You could use SMS (text messages) to send coordinates from phone to server. Unlimited texting is usually a lot cheaper than a data plan.

You could also save coordinates on your phone and send them in batches (instead of sending one coordinate every 10 seconds). You can store a GPS coordinate with two floats or 8 bytes. At one coordinate every 10 seconds, that comes to about 2MB per month. If you make the batches large enough so that the communication overhead is small relative to the size of the data, you'll make it under your 4MB limit.

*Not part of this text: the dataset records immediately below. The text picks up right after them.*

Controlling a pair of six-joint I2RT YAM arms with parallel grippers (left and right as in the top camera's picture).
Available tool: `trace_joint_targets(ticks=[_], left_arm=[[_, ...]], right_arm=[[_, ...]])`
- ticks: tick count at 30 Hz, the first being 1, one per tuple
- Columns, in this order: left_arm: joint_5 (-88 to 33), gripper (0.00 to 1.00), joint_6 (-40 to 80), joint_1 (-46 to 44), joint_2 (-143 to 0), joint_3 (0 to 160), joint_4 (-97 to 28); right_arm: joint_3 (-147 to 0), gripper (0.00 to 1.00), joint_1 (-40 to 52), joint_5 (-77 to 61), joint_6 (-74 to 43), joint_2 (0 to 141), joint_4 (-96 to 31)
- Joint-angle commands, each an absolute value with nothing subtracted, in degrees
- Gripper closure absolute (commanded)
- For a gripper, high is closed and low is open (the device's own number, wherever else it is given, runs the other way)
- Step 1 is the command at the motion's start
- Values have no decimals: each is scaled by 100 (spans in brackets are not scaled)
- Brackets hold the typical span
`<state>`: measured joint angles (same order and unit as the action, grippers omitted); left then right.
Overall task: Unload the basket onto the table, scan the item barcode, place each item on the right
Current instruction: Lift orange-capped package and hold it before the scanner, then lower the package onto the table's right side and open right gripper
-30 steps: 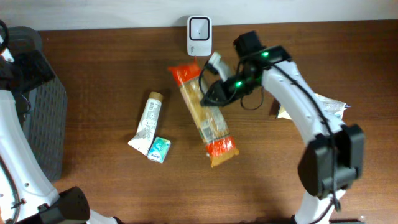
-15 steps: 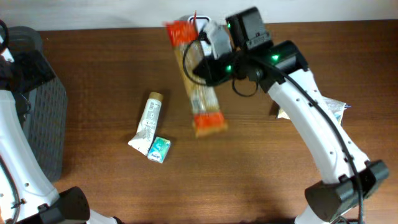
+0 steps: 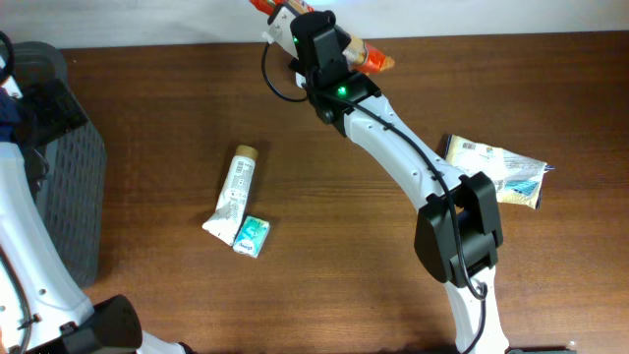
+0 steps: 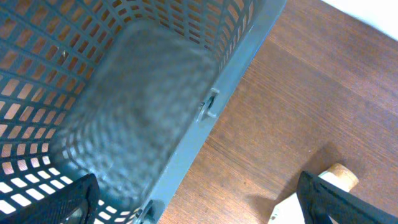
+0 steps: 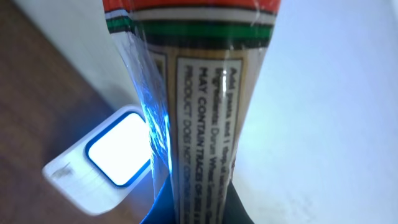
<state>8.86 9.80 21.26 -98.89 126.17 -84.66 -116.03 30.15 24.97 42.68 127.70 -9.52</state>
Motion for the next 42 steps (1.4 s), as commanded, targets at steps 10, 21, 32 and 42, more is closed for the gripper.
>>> trace_joint_targets(ticks=[10,21,32,42], left_arm=[[904,1,888,2145,-9856,12658,-8473],[904,1,888,2143,-9856,12658,-8473],[904,1,888,2143,-9856,12658,-8473],[904,1,888,2143,-9856,12658,-8473]], right_arm=[[-11841,96,2947,1601,6622,13970,1979],[-11841,96,2862,1544,6530,13745,1356],[-11810,96,2565,1186,-1369,11281,-8071],[-9684,1,834,165,-585,11399,-7260]])
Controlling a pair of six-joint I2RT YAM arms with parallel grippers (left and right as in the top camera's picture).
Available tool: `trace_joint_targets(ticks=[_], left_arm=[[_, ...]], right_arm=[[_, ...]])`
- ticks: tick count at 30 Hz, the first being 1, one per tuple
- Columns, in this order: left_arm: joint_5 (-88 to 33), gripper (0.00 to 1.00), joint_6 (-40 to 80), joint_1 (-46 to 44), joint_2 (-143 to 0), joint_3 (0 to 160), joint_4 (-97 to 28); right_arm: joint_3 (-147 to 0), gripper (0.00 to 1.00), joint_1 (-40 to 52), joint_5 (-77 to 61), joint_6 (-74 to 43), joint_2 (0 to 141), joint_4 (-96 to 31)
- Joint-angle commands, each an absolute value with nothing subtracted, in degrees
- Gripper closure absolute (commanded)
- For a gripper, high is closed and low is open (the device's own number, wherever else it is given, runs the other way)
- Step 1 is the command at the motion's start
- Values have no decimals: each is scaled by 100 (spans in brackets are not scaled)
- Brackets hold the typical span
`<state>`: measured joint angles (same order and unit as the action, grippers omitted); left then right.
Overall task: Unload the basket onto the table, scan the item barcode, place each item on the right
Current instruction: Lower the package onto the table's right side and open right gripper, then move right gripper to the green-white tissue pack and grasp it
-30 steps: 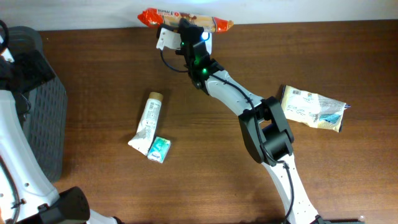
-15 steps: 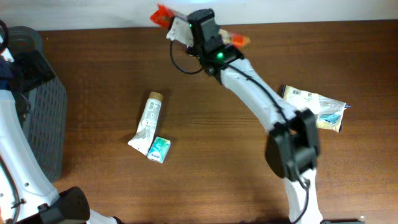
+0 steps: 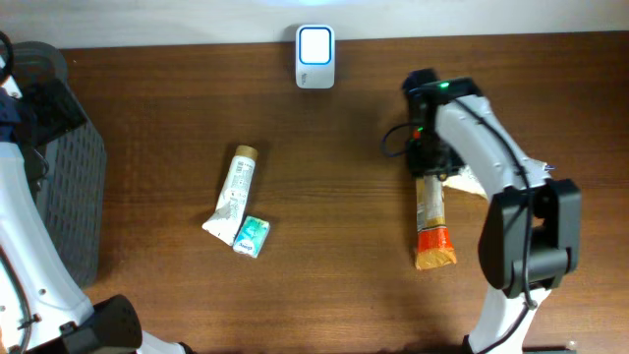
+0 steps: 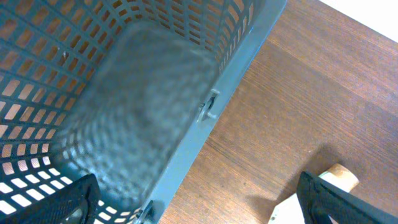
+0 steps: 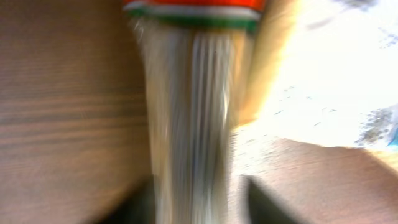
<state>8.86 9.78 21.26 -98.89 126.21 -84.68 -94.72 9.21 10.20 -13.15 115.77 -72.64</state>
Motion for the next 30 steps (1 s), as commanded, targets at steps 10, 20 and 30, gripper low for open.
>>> trace_joint_targets(ticks=[10,20,30], left_arm=[[904,1,888,2145,-9856,12658,-8475],[902,1,886,2143,-9856,12658,-8473],[902,1,888,2143,-9856,12658,-8473]], right_arm=[[-9548,32,3592,-2331,-2359,11583,-5734],[-8003,49,4757,-1841,-3371,11874,-3398],[-8003,70,4720,-2246,-3028,11942,-3055]])
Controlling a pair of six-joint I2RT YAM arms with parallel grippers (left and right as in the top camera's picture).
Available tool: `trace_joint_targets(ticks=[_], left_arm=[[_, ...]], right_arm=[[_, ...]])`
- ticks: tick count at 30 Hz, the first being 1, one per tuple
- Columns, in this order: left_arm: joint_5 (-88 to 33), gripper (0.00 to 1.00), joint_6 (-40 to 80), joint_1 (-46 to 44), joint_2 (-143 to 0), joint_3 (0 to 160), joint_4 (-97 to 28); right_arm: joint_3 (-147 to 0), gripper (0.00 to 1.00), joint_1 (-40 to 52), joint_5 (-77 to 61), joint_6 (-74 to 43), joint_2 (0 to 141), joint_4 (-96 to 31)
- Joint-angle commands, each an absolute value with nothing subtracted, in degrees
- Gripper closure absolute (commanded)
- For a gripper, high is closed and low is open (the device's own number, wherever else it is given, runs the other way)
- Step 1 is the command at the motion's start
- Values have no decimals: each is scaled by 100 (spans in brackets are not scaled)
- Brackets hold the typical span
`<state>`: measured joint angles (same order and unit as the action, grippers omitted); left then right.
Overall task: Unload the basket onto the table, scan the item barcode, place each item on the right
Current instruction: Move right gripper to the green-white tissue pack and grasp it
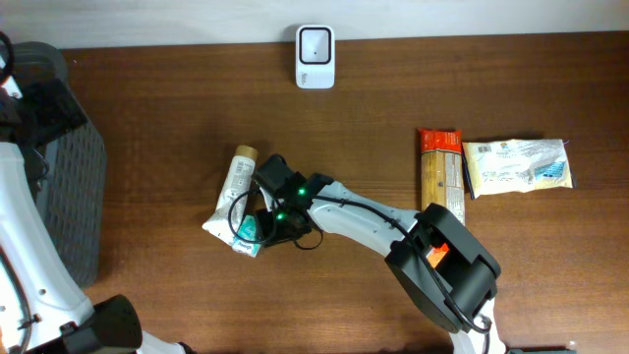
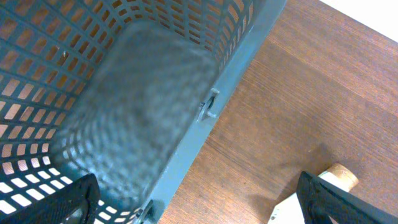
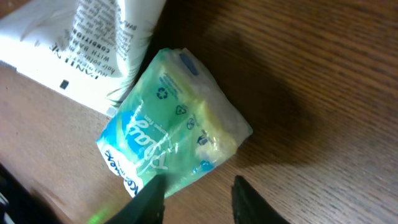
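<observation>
The white barcode scanner (image 1: 314, 44) stands at the table's far edge. A small green-and-blue tissue pack (image 3: 174, 137) lies left of centre, also visible from overhead (image 1: 250, 237), touching the end of a white tube (image 3: 106, 56). My right gripper (image 3: 196, 199) is open just over the pack's near edge, one finger (image 3: 149, 199) at the pack and the other over bare wood. A long pasta pack (image 1: 439, 182) lies on the right. My left gripper (image 2: 199, 205) is open and empty at the basket's rim.
A grey mesh basket (image 1: 59, 187) fills the left edge of the table. A white pouch (image 1: 516, 162) lies beside the pasta pack at the right. The white tube (image 1: 233, 185) lies slanted left of centre.
My right gripper was at the pasta pack on the right side. The pack now lies there alone beside the white pouch, and the gripper is open at the tissue pack left of centre.
My right gripper was first shut on the pasta pack at the table's centre. Then it held the pack up at the scanner, which glowed blue. Then it was on the right with the pack, which now lies there. The left arm stayed at the basket.
</observation>
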<state>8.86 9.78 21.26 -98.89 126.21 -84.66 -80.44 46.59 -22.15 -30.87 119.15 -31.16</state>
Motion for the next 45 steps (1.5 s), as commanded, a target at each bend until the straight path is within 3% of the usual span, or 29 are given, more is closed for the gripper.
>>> trace_joint_targets(ticks=[1,4,6,11,12,14,19,20,21,23,24,25,30,37,45], left_arm=[[902,1,888,2143,-9856,12658,-8475],[904,1,888,2143,-9856,12658,-8475],[904,1,886,2143,-9856,12658,-8473],[904,1,888,2145,-9856,12658,-8473],[902,1,888,2145,-9856,12658,-8473],[904,1,888,2143,-9856,12658,-8475],[902,1,888,2143,-9856,12658,-8475],[902,1,888,2143,-9856,12658,-8473],[904,1,888,2143,-9856,12658,-8473],[902,1,888,2143,-9856,12658,-8473],[904,1,888,2145,-9856,12658,-8475],[904,1,888,2145,-9856,12658,-8475],[904,1,888,2145,-9856,12658,-8475],[904,1,888,2143,-9856,12658,-8475],[904,1,888,2143,-9856,12658,-8473]], right_arm=[[-8003,71,4757,-2215,-3028,11942,-2965],[-8003,71,4772,-2182,-3030,11942,-2908],[-8003,79,4772,-2182,-3033,11944,-2888],[-8003,80,4950,-1741,-3048,11944,-2849],[-8003,96,4947,-1730,-3048,11944,-2873],[-8016,96,4827,-1844,-2945,11856,-3199],[-8838,96,4064,-2185,-167,11607,-5315],[-8884,95,4005,-2259,-172,11607,-5347],[-8884,78,4021,-2469,-198,11609,-5262],[-8884,64,4331,-2672,-263,11642,-4718],[-8882,67,4495,-2464,-548,11673,-4410],[-8882,95,4720,-1933,-1057,11743,-3988],[-8879,96,5288,-572,-1396,11878,-3380],[-8868,96,5369,-1498,285,12420,-3114],[-8965,96,4982,-1179,-110,12420,-4259]])
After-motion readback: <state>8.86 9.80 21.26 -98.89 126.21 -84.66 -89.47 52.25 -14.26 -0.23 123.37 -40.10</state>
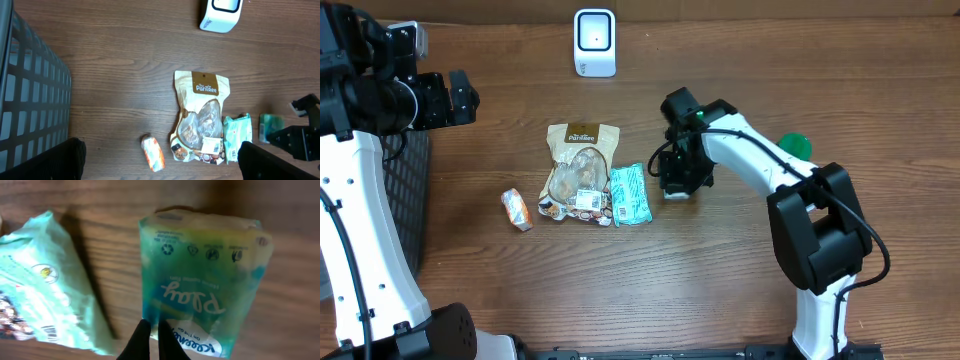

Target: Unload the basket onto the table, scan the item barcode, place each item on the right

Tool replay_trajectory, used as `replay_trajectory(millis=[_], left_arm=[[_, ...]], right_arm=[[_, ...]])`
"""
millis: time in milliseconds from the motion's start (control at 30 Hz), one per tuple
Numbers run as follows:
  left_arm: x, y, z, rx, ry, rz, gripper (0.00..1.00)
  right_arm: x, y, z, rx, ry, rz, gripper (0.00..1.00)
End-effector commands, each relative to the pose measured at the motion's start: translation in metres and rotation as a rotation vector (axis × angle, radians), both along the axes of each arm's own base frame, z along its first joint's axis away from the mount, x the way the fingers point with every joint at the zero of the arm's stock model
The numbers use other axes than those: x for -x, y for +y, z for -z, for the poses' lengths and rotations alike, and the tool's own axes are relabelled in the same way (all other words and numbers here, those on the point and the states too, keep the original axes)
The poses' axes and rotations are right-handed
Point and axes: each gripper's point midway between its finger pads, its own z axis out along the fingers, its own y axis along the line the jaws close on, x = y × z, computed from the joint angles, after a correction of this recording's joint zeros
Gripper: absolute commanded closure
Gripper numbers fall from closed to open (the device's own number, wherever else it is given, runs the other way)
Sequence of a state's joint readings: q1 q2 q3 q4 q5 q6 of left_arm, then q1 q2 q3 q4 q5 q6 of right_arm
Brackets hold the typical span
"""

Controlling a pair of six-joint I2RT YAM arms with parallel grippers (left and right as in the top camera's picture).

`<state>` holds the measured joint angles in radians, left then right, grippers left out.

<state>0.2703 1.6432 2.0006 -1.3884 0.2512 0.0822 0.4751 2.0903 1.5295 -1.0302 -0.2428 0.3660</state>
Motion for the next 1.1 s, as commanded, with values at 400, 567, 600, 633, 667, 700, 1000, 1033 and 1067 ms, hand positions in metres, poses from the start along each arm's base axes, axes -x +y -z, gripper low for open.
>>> replay_trajectory(millis=[400,567,600,633,667,700,1000,1033,1067], left_arm=[[-0.002,-0.002,-0.003,-0.007,-0.013,0.022,0.01],[-0.002,-0.002,-0.003,-0.007,-0.013,0.022,0.00],[-0.002,-0.002,-0.003,-0.007,-0.012,0.022,0.01],[-0.002,-0.002,-0.003,-0.007,-0.013,0.022,0.00],[-0.002,-0.002,-0.003,-0.007,-0.012,0.022,0.00],[-0.002,-0.002,-0.003,-0.007,-0.013,0.022,0.00],[-0.002,-0.002,-0.003,-0.007,-0.012,0.022,0.01],[-0.002,-0.002,-0.003,-0.007,-0.012,0.022,0.01],[-0.002,-0.002,-0.003,-0.007,-0.013,0.022,0.01]], right_arm=[[-0.024,-0.012,-0.097,-0.200,-0.071,-0.102,0.92],[-0.013,-0.041,-0.128,-0.194,-0.064,-0.039,0.92],[-0.011,-0.045,-0.133,-0.194,-0.066,-0.033,0.92],[-0.008,-0.049,-0.139,-0.195,-0.073,-0.032,0.92],[-0.005,-0.052,-0.147,-0.198,-0.086,-0.034,0.92],[-0.003,-0.053,-0.152,-0.199,-0.095,-0.034,0.92],[0.010,-0.074,-0.202,-0.147,-0.231,0.056,0.91],[0.010,-0.076,-0.202,-0.139,-0.227,0.069,0.91],[0.011,-0.077,-0.201,-0.135,-0.222,0.077,0.91]])
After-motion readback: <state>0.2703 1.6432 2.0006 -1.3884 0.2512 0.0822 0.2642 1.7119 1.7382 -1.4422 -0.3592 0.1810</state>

Web services use SOAP/XML which is extremely verbose - sending your data as a byte array and then unpacking the individual elements on the server is the best way around this problem.

MusiGenesis
+7  A: 

How about only sending updates when the user has moved a certain distance from the previous value?

There's not point repeatedly sending the same coordinates every 10secs during the night while the phone is sat by the side of the bed for example.

Paolo
This is an excellent point, but there has to be a heartbeat (say once every 10 minutes) so the server knows the phone isn't turned off or underground.
egrunin
Good point, although then the server wouldn't be able to distinguish between someone who wasn't moving and someone who wasn't even connected to the network any more.
MusiGenesis
A: 

First of all: I assume that you won't travel a lot with very high speed to make a very large distance in a 10-second time interval. So a larger interval is a good idea.

You could add some logic to the client that could calculate the distance to the last locations. Only if its over a certain threshold you send an update. If you are at the same location (like at home, sleeping, several hours a day) you could send a 'here, position is still (nearly) the same as last one' - message that is very short in data all X minutes. While X is an increasing value that depends on how long the last change in position was. Like 5 minutes, 15 minutes, 30 minutes, 1 hour etc. That will save a lot of traffic too and if the position changes again you can update at once a full gps coordinate.

Sebastian P.R. Gingter
+1  A: 

Where abouts in the world are you, what kind of data plans are available? Surely it would be easier to get a less ridiculous data plan than try and fit your concept into such a measly data plan? In the UK where i live 500mb - 1gb mobile data add ons are in the region of £5 a month on top of your normal phone contract cost.

Ben Robinson
I'm in the U.S., the phones just have a data plan no voice and no text. I just found out about this small data limit yesterday, I assumed it was several hundred meg. It is costing us $10 per month for 4MB, seems like a ripoff to me.
Brian
@Brian: Verizon's lowest-end data package is $10 for 25 MB. You're being ripped off, but not quite by an order of magnitude. 10 for 4 may also be a normal cost when it's not an add-on to an existing voice plan. We (the US) are so far behind the rest of the world in everything except catastrophic ecological disasters now.